Он поискал Алису у входа в родильное отделение. Энергично прошел сквозь толпу чьих-то родственников, сгрудившихся у входа и во весь голос обсуждавших, какое у Симы раскрытие. Кто такая Сима, почему ее родственники приехали с ней вместе и для чего ее девятилетнему племяннику знать, какое у тети Симы раскрытие? Наконец он увидел Алису, которая сидела у окошка одна — лицо ее было напряжено, одна рука была стянута синей манжетой.

— Привет, милый, мне меряют давление, — сказала она, и усталая улыбка разлилась по ее лицу.
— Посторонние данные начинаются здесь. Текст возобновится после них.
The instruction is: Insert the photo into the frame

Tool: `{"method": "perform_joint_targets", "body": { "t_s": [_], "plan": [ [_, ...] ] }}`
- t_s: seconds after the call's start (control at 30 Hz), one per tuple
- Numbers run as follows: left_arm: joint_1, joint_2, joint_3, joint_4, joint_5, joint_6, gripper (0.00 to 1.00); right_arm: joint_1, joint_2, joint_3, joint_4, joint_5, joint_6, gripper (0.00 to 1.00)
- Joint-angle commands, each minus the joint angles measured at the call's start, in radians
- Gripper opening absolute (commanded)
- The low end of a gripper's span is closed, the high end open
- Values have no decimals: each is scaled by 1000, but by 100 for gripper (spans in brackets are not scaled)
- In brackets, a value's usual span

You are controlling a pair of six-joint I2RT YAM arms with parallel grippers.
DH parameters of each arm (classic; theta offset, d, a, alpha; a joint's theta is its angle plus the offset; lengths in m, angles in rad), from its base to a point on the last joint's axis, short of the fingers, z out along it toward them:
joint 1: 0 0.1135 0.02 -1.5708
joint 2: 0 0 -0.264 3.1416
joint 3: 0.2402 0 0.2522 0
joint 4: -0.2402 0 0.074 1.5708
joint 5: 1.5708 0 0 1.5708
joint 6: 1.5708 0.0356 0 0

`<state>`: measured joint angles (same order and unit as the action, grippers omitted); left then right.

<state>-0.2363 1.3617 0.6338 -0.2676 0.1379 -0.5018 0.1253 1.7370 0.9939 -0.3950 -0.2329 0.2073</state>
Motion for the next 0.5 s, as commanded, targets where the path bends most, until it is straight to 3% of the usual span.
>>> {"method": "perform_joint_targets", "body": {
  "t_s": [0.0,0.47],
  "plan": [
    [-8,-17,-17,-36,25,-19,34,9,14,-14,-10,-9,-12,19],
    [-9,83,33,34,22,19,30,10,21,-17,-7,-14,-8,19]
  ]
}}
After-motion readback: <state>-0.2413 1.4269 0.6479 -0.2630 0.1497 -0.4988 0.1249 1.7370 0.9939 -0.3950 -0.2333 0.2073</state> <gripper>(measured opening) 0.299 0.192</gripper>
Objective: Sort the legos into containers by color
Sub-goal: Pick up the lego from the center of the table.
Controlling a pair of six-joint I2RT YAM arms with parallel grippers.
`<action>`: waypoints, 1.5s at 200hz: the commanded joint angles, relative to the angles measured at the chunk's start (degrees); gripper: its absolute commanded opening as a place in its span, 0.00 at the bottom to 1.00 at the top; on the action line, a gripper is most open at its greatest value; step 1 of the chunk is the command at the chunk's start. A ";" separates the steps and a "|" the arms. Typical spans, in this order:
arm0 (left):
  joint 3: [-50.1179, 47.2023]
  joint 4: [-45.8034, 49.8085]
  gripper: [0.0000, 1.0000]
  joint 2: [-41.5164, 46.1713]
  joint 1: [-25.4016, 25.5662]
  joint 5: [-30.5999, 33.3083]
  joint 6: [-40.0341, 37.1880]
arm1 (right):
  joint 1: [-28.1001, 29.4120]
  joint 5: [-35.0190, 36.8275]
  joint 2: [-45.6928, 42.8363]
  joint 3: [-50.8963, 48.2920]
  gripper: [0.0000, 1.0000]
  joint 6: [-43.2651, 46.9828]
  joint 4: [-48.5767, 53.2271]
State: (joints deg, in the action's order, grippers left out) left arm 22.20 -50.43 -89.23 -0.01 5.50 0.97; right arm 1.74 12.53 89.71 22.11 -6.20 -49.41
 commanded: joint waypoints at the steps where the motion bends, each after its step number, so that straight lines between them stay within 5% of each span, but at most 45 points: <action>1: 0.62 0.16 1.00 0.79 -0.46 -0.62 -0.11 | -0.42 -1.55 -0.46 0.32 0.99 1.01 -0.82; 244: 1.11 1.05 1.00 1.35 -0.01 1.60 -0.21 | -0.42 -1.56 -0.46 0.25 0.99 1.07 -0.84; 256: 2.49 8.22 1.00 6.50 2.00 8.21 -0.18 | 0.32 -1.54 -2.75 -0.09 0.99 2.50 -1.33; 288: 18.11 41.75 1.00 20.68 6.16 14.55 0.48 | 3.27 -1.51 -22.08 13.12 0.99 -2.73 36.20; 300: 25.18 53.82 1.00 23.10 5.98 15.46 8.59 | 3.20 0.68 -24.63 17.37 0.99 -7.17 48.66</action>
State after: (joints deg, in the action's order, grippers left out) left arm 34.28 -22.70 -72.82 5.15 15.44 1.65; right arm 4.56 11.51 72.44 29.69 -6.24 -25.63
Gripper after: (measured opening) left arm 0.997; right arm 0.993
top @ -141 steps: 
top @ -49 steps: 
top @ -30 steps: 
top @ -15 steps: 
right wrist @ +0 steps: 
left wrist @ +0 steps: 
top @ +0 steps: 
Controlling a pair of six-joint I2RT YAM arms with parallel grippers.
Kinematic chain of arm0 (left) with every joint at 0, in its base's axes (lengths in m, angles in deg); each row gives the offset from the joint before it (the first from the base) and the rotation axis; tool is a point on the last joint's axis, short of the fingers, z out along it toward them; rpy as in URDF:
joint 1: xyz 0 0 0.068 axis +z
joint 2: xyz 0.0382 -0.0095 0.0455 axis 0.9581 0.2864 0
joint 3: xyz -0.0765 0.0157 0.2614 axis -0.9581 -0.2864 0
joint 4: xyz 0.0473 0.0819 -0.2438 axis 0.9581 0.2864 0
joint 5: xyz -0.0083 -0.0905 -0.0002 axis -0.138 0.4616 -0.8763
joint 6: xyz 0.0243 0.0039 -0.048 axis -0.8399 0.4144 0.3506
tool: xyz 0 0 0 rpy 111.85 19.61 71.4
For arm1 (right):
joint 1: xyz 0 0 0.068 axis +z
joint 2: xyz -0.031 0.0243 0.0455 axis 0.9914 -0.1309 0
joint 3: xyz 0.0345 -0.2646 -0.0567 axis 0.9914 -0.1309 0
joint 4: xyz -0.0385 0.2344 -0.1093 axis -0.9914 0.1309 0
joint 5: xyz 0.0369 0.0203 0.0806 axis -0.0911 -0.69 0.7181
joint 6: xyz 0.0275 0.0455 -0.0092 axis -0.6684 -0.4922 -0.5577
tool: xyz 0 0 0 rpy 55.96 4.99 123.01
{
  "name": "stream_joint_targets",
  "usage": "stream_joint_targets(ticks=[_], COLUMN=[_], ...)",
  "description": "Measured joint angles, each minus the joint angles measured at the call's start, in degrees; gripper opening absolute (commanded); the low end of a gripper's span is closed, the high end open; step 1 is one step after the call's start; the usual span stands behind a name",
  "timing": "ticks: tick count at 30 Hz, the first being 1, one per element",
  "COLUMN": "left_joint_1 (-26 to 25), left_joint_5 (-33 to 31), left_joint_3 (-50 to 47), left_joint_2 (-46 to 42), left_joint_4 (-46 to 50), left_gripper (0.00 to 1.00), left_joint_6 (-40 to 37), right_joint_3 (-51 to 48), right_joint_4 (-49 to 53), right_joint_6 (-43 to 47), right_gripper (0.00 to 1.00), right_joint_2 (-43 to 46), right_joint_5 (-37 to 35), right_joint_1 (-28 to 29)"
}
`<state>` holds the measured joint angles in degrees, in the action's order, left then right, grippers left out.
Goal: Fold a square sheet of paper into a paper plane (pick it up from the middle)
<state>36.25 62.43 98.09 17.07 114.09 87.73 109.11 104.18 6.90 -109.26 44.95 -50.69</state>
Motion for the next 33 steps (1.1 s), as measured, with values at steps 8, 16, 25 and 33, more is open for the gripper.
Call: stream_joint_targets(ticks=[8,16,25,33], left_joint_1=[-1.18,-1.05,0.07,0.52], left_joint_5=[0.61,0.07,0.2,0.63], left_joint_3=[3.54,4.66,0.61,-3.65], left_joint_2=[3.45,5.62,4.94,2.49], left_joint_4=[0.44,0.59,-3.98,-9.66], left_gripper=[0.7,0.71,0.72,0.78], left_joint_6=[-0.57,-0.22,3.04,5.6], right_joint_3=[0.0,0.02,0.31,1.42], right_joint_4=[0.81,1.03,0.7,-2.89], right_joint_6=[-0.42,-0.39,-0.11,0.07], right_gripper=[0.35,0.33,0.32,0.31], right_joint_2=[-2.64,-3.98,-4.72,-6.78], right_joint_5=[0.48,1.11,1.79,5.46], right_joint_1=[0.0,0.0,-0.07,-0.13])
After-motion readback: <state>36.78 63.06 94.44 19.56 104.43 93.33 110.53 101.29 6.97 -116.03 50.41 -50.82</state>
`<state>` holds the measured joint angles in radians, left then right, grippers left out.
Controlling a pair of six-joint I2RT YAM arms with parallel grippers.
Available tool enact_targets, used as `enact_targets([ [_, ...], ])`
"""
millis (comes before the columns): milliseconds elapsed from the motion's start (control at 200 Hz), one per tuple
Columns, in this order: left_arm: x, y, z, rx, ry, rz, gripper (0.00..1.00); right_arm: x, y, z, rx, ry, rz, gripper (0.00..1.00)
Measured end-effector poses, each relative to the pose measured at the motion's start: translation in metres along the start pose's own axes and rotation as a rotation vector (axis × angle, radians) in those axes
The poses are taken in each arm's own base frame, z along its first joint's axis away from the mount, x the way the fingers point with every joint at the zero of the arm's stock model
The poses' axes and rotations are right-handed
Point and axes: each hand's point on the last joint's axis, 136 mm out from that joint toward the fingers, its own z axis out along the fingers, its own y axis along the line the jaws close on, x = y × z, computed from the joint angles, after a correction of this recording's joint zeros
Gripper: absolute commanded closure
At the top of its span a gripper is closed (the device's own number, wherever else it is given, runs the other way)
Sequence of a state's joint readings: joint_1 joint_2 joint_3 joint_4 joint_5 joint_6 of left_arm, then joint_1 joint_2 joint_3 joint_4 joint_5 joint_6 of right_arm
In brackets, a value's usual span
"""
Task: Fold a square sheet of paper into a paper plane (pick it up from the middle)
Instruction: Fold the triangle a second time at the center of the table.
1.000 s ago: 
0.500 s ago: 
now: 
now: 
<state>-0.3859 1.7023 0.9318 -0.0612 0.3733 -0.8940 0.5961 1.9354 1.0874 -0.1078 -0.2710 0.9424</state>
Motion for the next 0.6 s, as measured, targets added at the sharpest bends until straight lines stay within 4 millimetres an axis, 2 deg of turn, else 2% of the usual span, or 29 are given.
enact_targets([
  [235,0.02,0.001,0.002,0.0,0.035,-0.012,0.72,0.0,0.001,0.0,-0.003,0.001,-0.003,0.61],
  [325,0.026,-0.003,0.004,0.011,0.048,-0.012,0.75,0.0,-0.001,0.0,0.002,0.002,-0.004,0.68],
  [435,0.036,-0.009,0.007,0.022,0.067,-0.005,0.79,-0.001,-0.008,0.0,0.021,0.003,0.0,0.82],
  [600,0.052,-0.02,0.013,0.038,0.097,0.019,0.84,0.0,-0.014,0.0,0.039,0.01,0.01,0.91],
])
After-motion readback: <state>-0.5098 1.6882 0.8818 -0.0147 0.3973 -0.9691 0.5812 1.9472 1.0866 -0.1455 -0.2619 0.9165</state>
Медсестра, на вид около шестидесяти, задала несколько вопросов типа «что вы почувствовали, когда началось» и «какая частота схваток», после чего коротко посоветовалась с врачом и попросила их подождать снаружи. Спустя три четверти часа вернулась со словами:

— Все хорошо, вы свободны. — Увидев их явное разочарование, она участливо прибавила: — У вас еще добрых несколько дней, возможно, даже больше недели. Он еще маленький, меньше двух восьмисот, так что мы пока не хотим, чтобы он выходил. Это очень ранние схватки, без раскрытия. Мы вмешаемся, когда приблизится сорок вторая неделя.

— Но дата уже прошла, — не согласилась Алиса.

— Что с того, что прошла определенная дата? Это ничего не значит. Дадим ему еще немного подрасти, почему бы и нет, — убежденно отозвалась сестра, отходя к стойке регистрации.

Услышав неожиданный вердикт, Алиса побледнела, сказала «уф, нет сил» и послала своей маме сообщение не приезжать, потому что все откладывается. Йонатан спросил, хочет ли она отдохнуть несколько минут. Они присели в приемной, потом он сходил к автомату и купил Алисе банку яблочного сока.

Возле автомата он увидел укутанного авреха, бубнящего с ашкеназским прононсом двенадцатый псалом, и особенно истово — стих «Доколе, Господи, будешь забывать меня вконец, доколе будешь скрывать лице Твое от меня?»[158]. Из его умоляющего голоса явствовала беда, острый меч, занесенный над шеей, и только когда он добрался до последнего стиха, послышалось облегчение: «Я же уповаю на милость Твою; сердце мое возрадуется о спасении Твоем; воспою Господу, облагодетельствовавшему меня»[159]. Он снова повторил: «Я же уповаю на милость Твою, я же уповаю на милость Твою», крепко-накрепко вцепившись в покой, дарованный ему этими словами.

Он показался Йонатану моложе его лет на пять, не меньше, и Йонатан позавидовал его пылу, всеохватности мольбы, способности просить по-настоящему, не обращая внимания на происходящее вокруг, без рефлексии, без шелухи сомнений и колебаний — кто сказал, что меня вообще кто-то слышит. Йонатан завидовал и уверенности в силе этих стихов из псалма, достаточной, чтобы помочь его младенцу. Он вспомнил, что Анат читала этот стих у постели Идо, как она загоралась всякий раз на словах «уповаю на милость Твою», а затем, подобно этому авреху, придавала голосу примирительный тон, будто кто-то невидимый ей подсказывал, что все это — всего лишь опыт, что все изменится к лучшему. Как можно продолжать верить, когда все молитвы отвергаются, отбрасываются, словно натолкнувшись на стену.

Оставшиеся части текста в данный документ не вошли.